In diesem Fall wird es fast unvermeidlich sein, dass sich die Kurse an der engen Enade-Matrix orientieren und nicht an den nationalen Kursrichtlinien, die den Kursen absichtlich die Freiheit lassen, ihre Programme entsprechend den örtlichen Gegebenheiten zu gestalten. Ebenso wird das Festhalten an Enade die eigenen Bemühungen der USP schwächen, ein umfassenderes Bewertungsprogramm für ihre Kurse zu implementieren, das besser zum eigenen Kontext passt.
Fazit
Es ist unwahrscheinlich, dass USP die Beteiligung von Enade ausnutzen wird; im Gegenteil: Die Unterwerfung der USP unter das bundesstaatliche Regulierungssystem, wie es heute umgesetzt wird, birgt große Risiken für die Qualität unserer Kurse. Es besteht die Gefahr einer Verengung der Lehrpläne aufgrund von Sekundäreffekten (Lehre zum Test) durch eine Prüfung bewertet werden, die zu einfach und für die Vielfalt der USP-Kurse unzureichend ist.
Darüber hinaus verliert USP durch das Festhalten an einer oberflächlichen Form der Regulierung und der Verwendung instabiler Indikatoren mit geringer Aussagekraft die Chance, eigene, umfassende und vielschichtige Bewertungen seiner Kurse zu entwerfen. Und für die meisten USP-Studiengänge mit weniger als 50 Absolventen pro Jahr werden die von Enade generierten Zahlen zu nahezu zufälligen Indikatoren führen, die zu instabil sind, um Bildungspolitik zu unterstützen.
USP muss sich bemühen, ein eigenes Bewertungssystem für seine Kurse zu implementieren und dieses zu nutzen Know-how Druck auf die Qualitätskontrollstellen im Hochschulbereich auszuüben, für Regulierungszwecke validere Methoden zu verwenden.
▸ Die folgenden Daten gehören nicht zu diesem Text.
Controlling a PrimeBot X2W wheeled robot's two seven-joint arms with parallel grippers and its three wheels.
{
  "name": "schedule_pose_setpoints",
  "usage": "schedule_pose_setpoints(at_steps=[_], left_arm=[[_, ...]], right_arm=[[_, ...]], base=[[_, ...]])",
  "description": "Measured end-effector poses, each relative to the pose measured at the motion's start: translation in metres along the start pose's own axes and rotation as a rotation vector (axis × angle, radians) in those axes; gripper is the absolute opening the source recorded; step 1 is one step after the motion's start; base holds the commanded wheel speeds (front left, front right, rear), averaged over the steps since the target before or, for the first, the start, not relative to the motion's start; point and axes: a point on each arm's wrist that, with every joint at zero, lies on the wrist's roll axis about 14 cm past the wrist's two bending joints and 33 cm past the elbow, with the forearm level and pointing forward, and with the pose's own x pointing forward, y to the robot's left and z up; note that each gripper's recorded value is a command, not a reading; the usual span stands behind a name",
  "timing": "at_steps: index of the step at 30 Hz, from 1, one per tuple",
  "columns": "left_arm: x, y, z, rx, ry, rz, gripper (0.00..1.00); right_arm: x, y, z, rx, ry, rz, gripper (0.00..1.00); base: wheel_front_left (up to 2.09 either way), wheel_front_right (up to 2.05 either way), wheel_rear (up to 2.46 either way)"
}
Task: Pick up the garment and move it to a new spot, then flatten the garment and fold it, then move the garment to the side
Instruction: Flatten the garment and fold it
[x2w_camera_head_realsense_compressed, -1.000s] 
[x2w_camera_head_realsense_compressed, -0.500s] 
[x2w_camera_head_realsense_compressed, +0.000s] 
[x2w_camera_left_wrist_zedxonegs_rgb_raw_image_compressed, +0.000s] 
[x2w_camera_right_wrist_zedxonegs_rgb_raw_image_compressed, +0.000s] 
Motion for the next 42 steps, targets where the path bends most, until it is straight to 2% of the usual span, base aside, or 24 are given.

Um nützlich zu sein, würde eine Prüfung vom Typ Enade nur eine diagnostische Rolle spielen, für Analyseeinheiten, die größer als Kurse sind, und auf Stichprobenbasis, um die von uns hervorgehobenen Nebenwirkungen der Bewertung zu vermeiden.
*Ewout ter Haar ist Professor am Physikinstitut der USP.
*Otaviano Helene ist Seniorprofessor am USP Physics Institute.
Ursprünglich veröffentlicht am Zeitschrift der USP.